Exercise brief —
Return the opening lines of the material, word for word. End with the line that contains "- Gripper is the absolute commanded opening".

Dataset section —
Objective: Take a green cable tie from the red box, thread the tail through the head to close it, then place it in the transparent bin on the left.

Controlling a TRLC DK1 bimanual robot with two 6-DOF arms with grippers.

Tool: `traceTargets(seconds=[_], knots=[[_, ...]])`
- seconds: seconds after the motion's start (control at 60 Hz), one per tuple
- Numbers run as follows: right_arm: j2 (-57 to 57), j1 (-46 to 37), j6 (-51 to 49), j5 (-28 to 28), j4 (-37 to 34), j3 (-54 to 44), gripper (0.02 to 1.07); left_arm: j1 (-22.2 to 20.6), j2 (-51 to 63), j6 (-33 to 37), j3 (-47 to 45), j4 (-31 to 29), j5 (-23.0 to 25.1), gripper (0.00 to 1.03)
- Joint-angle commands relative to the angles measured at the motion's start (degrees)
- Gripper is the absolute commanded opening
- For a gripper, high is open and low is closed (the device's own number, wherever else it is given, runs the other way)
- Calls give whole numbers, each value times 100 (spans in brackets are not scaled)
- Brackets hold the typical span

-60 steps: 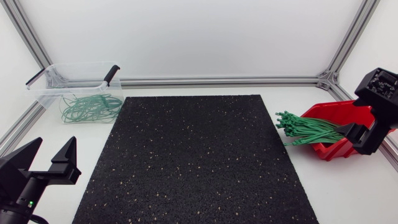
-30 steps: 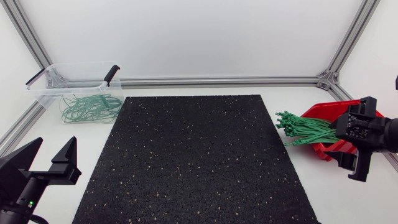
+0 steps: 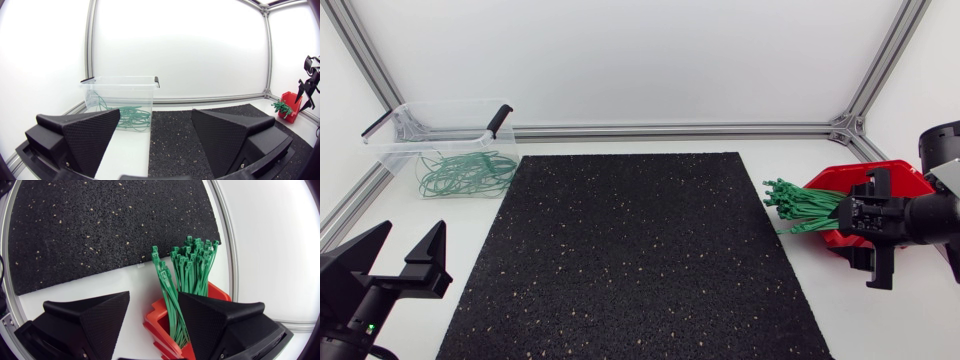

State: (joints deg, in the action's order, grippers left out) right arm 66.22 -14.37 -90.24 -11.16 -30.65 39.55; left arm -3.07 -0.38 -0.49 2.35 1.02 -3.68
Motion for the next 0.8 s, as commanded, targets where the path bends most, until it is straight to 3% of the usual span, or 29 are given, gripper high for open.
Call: traceTargets(seconds=[0.0, 0.117, 0.317, 0.45, 0.783], knots=[[199, 13, -214, 105, 227, -246, 61, -9, 3, -153, -235, -84, 8, 99], [295, 119, -231, 211, 640, -387, 51, -9, 12, -153, -235, -93, 17, 99], [524, 286, -231, 395, 1035, -457, 48, -9, 12, -153, -235, -102, 52, 99], [665, 356, -231, 448, 1149, -395, 38, -9, 12, -153, -235, -102, 52, 99], [840, 497, -346, 615, 1123, -439, 38, -1, 29, -153, -235, -102, 61, 99]])
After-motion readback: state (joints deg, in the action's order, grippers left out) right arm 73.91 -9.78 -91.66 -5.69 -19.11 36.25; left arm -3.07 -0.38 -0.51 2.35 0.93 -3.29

Response area —
Objective: Take a green cable tie from the red box, thread the tail through the head to close it, then place it in the transparent bin on the left.

Controlling a TRLC DK1 bimanual robot with two 6-DOF arms with grippers.

Tool: `traceTargets(seconds=[_], knots=[[_, ...]])`
- seconds: seconds after the motion's start (control at 60 Hz), one per tuple
- Numbers run as follows: right_arm: j2 (-57 to 57), j1 (-46 to 37), j6 (-51 to 49), j5 (-28 to 28), j4 (-37 to 34), j3 (-54 to 44), gripper (0.02 to 1.07); left_arm: j1 (-22.2 to 20.6), j2 (-51 to 63), j6 (-33 to 37), j3 (-47 to 45), j4 (-31 to 29), j5 (-23.0 to 25.1), gripper (0.00 to 1.03)
- Joint-angle commands relative to the angles measured at the motion's start (degrees)
- Gripper is the absolute commanded opening

Apart from this answer, nothing more is required.